What strikes me as interesting is what you said about how the behavior improves when three of your four processors (I read this as routes) are disabled. This tells me that there might be an issue with the design of your GeoEvent Service as it relates to event record throughput. It's important to consider how GeoEvent Server handles event records when there's more than one element in the service to send data to. Take your GeoEvent Service for example. You have one input connector (named "ENRICHED_JSON") that is configured to send data down four separate paths to four different elements (PDS Filter, SUMMARY_FILTER, filter, and the All Message Mapper). If your data is coming in at a rate of 1000 events per second for example, GeoEvent Server is actually taking a copy of those 1000 records and is sending them to each of the 4 elements. At any given point in time, this actually works out to 4000 events being processed per second since the data that is coming in is replicated for each route. The filters might be discarding a lot of the data downstream, but that doesn't change the initial pressure at the start of the service. It makes sense to think that the bottom route is handling 'the most' data, but the truth of the matter is that each of the first four elements is handling the same amount of data (they're just doing different things with it). Its the 4th element that is passing the most data through.
If you're interested in learning more about GeoEvent Server best practices, ideal service design, performance, etc, I would recommend that you check out some of our best practice conference session recordings (example).
If you'd like to send me a direct message, perhaps we can set up some time to discuss this in more detail.
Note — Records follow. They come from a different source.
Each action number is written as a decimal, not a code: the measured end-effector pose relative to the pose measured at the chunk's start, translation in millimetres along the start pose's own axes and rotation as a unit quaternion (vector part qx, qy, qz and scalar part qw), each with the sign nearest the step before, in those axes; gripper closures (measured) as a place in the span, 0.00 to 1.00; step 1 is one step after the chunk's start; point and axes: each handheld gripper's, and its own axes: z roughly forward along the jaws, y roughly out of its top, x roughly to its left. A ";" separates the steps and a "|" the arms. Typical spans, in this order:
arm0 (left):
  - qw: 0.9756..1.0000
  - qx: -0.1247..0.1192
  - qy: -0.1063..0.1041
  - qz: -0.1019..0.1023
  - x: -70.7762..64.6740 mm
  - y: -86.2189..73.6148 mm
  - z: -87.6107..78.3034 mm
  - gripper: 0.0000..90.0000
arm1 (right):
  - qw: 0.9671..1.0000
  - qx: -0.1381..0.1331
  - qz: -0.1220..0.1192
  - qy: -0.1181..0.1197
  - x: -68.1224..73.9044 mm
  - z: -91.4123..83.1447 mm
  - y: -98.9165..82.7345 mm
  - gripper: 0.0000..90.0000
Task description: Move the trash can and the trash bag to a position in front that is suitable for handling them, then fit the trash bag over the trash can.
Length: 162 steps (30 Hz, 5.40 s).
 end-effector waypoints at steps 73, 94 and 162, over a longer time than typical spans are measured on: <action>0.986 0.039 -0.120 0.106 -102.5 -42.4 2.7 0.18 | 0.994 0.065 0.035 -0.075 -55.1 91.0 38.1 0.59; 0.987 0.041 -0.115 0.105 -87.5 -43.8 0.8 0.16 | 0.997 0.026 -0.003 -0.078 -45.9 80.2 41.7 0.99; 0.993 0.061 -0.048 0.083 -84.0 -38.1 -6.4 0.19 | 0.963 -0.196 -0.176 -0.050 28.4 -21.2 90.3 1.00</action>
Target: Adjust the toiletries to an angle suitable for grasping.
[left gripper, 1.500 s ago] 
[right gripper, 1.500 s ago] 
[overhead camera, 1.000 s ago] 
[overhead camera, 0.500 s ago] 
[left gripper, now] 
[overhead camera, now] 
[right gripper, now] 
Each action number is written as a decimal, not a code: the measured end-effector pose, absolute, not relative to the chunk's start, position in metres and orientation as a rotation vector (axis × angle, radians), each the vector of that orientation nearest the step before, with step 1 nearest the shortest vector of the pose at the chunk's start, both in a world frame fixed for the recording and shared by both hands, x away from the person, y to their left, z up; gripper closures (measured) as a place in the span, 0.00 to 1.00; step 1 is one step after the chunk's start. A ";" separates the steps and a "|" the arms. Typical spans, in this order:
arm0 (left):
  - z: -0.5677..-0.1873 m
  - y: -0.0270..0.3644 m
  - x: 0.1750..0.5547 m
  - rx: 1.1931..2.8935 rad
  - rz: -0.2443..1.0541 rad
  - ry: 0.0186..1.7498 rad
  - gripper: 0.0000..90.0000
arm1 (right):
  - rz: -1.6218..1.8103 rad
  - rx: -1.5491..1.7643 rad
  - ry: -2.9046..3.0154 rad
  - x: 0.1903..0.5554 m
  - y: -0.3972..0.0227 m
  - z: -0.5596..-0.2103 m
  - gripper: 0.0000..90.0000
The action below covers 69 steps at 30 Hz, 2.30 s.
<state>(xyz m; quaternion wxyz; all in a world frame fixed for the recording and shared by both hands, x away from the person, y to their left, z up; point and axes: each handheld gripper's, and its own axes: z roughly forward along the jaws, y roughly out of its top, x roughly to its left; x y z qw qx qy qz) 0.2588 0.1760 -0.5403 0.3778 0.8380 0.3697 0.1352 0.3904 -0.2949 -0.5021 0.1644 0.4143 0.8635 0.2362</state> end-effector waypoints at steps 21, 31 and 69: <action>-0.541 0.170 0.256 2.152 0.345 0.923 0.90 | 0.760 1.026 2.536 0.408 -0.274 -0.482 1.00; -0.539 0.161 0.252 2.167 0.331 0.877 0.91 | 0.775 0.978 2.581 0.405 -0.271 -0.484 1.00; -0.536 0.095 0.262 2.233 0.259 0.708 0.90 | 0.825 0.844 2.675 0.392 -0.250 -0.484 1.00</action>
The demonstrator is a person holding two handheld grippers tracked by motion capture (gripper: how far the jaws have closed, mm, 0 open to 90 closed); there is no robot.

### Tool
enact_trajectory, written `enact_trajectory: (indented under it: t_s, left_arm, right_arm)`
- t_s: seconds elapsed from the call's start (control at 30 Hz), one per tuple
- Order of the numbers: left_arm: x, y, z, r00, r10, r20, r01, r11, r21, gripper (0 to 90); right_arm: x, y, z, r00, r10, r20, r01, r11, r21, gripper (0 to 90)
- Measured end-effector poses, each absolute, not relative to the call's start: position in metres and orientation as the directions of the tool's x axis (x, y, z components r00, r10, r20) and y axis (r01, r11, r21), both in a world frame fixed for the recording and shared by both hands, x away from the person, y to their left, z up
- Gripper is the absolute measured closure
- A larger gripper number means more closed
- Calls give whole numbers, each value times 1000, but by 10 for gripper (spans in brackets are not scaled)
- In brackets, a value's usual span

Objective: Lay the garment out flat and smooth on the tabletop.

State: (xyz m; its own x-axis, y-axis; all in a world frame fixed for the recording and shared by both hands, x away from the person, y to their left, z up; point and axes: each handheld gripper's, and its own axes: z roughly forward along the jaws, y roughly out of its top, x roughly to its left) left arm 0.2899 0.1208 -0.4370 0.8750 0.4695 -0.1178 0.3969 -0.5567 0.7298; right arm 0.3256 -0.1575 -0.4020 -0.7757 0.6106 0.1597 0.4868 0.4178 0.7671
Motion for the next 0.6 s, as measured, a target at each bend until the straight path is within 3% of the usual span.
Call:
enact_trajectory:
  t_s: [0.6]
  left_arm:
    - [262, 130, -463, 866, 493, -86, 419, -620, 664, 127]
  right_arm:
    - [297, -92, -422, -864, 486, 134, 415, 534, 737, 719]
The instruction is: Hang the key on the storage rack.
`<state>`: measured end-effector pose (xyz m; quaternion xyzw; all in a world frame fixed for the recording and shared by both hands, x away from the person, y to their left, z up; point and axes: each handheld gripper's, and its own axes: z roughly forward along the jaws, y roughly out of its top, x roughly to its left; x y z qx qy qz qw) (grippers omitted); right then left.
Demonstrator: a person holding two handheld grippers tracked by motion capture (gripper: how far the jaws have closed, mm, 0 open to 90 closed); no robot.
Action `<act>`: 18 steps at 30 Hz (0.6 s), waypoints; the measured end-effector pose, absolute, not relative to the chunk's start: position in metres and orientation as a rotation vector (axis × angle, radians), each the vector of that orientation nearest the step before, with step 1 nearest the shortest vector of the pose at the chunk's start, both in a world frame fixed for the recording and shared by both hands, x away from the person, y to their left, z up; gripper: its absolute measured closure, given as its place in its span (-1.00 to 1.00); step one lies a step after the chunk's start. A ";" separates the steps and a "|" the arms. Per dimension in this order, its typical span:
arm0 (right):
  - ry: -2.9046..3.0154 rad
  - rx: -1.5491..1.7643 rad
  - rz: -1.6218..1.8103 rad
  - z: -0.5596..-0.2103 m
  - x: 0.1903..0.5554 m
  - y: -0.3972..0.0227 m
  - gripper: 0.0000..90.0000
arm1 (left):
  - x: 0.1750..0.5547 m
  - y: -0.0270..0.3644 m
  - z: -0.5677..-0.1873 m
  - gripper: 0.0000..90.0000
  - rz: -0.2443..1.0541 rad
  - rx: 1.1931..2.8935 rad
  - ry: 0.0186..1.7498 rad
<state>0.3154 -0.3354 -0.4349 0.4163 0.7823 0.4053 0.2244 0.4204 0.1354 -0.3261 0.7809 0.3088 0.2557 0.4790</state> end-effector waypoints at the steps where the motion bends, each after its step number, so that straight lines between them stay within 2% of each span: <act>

I still have some questions about the behavior you're seeing happen, the rate of your data, what the end-goal is as far as writes to the feature service are concerned, etc. I don't want to mislead you with any particular advice if the issue is in fact related to something else entirely that wasn't covered here. Let me know.
Apologies for my delayed response. I did some additional testing and I believe the filters are causing the lag I have been seeing. I load tested over 500,000 features into the primary table and GeoEvent was able to handle the data efficiently. I turned the other connectors on and was able to count the inserts as they processed. I am following your guidance and designing the JSON schema so that we receive the data on separate input services. Thank you very much.